Dickinson County GOP vice chairman Mike Koenecke said they make him trust McCain less.
“I have some distrust of McCain. He’s always presenting himself as a maverick, and now he’s trying to move to the right,” said Koenecke. “I personally don’t have a lot of support for him. He’s not been a party unifier but a party divider.”
McCain said, should he be elected, his willingness to collaborate with Democrats, as he has done in the Senate on judicial nominations, would be an asset in dealing with a Congress he described as chronically locked in partisan bitterness. His first act, he said Friday, will be to reach out to Democrats.
“Shouldn’t we as Republicans and Democrats for the good of the nation sit down and stop this constant fighting in the Congress of the United States?” he told the group in Cedar Falls, prompting an eruption of applause.

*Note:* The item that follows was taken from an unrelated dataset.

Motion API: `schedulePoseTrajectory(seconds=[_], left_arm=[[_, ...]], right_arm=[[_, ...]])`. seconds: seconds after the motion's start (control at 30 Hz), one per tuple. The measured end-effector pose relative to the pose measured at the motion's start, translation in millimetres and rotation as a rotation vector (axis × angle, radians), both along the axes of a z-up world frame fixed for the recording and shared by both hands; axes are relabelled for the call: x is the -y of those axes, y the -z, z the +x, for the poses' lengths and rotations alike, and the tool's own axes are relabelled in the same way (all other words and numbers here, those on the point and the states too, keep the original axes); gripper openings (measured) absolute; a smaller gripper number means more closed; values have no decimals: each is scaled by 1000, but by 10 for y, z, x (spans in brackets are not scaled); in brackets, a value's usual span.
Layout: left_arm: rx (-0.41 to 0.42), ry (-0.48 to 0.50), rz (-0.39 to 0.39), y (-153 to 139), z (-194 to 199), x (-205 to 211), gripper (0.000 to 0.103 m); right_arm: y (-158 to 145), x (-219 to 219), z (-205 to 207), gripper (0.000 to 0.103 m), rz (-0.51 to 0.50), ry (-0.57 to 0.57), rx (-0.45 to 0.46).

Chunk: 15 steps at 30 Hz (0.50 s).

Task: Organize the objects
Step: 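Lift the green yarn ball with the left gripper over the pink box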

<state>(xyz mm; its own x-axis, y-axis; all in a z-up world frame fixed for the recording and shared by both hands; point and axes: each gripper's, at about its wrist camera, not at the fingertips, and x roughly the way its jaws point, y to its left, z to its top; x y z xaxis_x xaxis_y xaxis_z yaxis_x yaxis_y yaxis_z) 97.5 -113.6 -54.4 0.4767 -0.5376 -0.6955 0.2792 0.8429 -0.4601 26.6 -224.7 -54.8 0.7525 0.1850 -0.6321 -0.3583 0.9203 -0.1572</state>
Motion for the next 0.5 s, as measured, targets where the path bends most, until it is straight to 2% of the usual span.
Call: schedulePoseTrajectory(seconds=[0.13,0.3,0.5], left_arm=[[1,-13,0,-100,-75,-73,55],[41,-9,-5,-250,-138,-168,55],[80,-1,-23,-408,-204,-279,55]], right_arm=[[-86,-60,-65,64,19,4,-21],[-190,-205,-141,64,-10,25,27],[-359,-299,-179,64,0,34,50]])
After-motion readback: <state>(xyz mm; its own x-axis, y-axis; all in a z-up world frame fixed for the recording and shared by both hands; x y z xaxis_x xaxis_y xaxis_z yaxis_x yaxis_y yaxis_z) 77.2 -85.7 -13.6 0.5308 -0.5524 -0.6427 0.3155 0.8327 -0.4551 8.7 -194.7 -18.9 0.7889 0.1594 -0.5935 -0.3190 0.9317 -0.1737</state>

As enthusiastic as the immediate response was to McCain’s call for unity, doubt lingered in the audience.
“How in your mind do you go about doing that without losing your own principles?” a woman asked McCain. “I get really nervous.”
‘Straight talker’ regrets ‘tar baby’ remark
The Associated Press
CEDAR FALLS, Iowa – Republican presidential candidate John McCain used the term “tar baby,” which is sometimes associated with racist connotations, during a campaign stop in northern Iowa Friday and immediately expressed regret.
The Arizona senator was answering a question during a Cedar Falls forum in front of 500 Black Hawk County Republicans when he used the same words that drew criticism last year when uttered by GOP presidential candidate Mitt Romney and White House spokesman Tony Snow.
“For me to stand here before all these people and say I’m going to declare divorces invalid because someone feels they weren’t treated fairly in court, we are getting into a tar baby of enormous proportions,” McCain said, explaining his position on the federal government’s role parental rights in custody cases.
McCain, who prides himself on his style of “straight talk,” told reporters afterward he instantly regretted using the term.
“I don’t think I should have used that word and I was wrong to do so,” he said.